### What this task involves
Return each record shown below exactly, with none omitted.

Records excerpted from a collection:
--------------------------------------------------

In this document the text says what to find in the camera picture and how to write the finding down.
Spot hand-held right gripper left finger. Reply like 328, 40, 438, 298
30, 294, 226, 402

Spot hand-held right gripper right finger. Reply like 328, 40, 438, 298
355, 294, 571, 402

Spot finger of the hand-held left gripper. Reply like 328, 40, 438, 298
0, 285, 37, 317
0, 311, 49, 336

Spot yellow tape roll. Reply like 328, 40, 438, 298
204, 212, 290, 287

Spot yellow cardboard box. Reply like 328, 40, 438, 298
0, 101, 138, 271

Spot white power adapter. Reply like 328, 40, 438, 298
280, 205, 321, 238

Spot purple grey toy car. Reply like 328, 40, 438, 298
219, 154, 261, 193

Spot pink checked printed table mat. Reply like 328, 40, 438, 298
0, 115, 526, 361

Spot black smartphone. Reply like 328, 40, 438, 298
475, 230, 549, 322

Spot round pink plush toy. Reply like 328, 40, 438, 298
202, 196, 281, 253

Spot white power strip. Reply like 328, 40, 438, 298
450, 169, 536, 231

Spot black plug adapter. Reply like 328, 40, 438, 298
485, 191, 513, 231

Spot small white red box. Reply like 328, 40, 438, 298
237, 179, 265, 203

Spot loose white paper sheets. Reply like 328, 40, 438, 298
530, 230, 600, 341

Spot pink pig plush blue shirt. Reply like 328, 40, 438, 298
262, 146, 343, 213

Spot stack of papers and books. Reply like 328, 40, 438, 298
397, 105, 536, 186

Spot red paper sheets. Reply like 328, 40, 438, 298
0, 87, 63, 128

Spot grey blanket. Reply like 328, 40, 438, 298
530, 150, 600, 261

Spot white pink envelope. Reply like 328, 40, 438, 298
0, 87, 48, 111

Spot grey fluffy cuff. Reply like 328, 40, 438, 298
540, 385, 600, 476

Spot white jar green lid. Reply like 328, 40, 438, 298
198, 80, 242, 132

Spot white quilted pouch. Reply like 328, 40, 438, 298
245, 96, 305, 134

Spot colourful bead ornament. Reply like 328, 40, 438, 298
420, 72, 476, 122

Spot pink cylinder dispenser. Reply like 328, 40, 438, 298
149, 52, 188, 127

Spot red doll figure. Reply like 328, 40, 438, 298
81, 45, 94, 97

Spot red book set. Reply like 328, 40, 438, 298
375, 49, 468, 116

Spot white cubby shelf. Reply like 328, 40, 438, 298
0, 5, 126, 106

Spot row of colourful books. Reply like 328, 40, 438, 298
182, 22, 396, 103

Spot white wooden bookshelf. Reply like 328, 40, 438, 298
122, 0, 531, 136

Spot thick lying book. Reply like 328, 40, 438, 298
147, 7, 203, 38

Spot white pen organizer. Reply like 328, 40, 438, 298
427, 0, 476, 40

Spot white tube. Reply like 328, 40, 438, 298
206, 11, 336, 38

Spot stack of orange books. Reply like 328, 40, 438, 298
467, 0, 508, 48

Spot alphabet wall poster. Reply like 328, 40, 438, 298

--------------------------------------------------

### Finished task
In this document the text says what to find in the camera picture and how to write the finding down.
Spot hand-held right gripper left finger. Reply like 328, 40, 438, 298
30, 294, 226, 402

Spot hand-held right gripper right finger. Reply like 328, 40, 438, 298
355, 294, 571, 402

Spot finger of the hand-held left gripper. Reply like 328, 40, 438, 298
0, 285, 37, 317
0, 311, 49, 336

Spot yellow tape roll. Reply like 328, 40, 438, 298
204, 212, 290, 287

Spot yellow cardboard box. Reply like 328, 40, 438, 298
0, 101, 138, 271

Spot white power adapter. Reply like 328, 40, 438, 298
280, 205, 321, 238

Spot purple grey toy car. Reply like 328, 40, 438, 298
219, 154, 261, 193

Spot pink checked printed table mat. Reply like 328, 40, 438, 298
0, 115, 526, 361

Spot black smartphone. Reply like 328, 40, 438, 298
475, 230, 549, 322

Spot round pink plush toy. Reply like 328, 40, 438, 298
202, 196, 281, 253

Spot white power strip. Reply like 328, 40, 438, 298
450, 169, 536, 231

Spot black plug adapter. Reply like 328, 40, 438, 298
485, 191, 513, 231

Spot small white red box. Reply like 328, 40, 438, 298
237, 179, 265, 203

Spot loose white paper sheets. Reply like 328, 40, 438, 298
530, 230, 600, 341

Spot pink pig plush blue shirt. Reply like 328, 40, 438, 298
262, 146, 343, 213

Spot stack of papers and books. Reply like 328, 40, 438, 298
397, 105, 536, 186

Spot red paper sheets. Reply like 328, 40, 438, 298
0, 87, 63, 128

Spot grey blanket. Reply like 328, 40, 438, 298
530, 150, 600, 261

Spot white pink envelope. Reply like 328, 40, 438, 298
0, 87, 48, 111

Spot grey fluffy cuff. Reply like 328, 40, 438, 298
540, 385, 600, 476

Spot white jar green lid. Reply like 328, 40, 438, 298
198, 80, 242, 132

Spot white quilted pouch. Reply like 328, 40, 438, 298
245, 96, 305, 134

Spot colourful bead ornament. Reply like 328, 40, 438, 298
420, 72, 476, 122

Spot pink cylinder dispenser. Reply like 328, 40, 438, 298
149, 52, 188, 127

Spot red doll figure. Reply like 328, 40, 438, 298
81, 45, 94, 97

Spot red book set. Reply like 328, 40, 438, 298
375, 49, 468, 116

Spot white cubby shelf. Reply like 328, 40, 438, 298
0, 5, 126, 106

Spot row of colourful books. Reply like 328, 40, 438, 298
182, 22, 396, 103

Spot white wooden bookshelf. Reply like 328, 40, 438, 298
122, 0, 531, 136

Spot thick lying book. Reply like 328, 40, 438, 298
147, 7, 203, 38

Spot white pen organizer. Reply like 328, 40, 438, 298
427, 0, 476, 40

Spot white tube. Reply like 328, 40, 438, 298
206, 11, 336, 38

Spot stack of orange books. Reply like 328, 40, 438, 298
467, 0, 508, 48

Spot alphabet wall poster. Reply like 328, 40, 438, 298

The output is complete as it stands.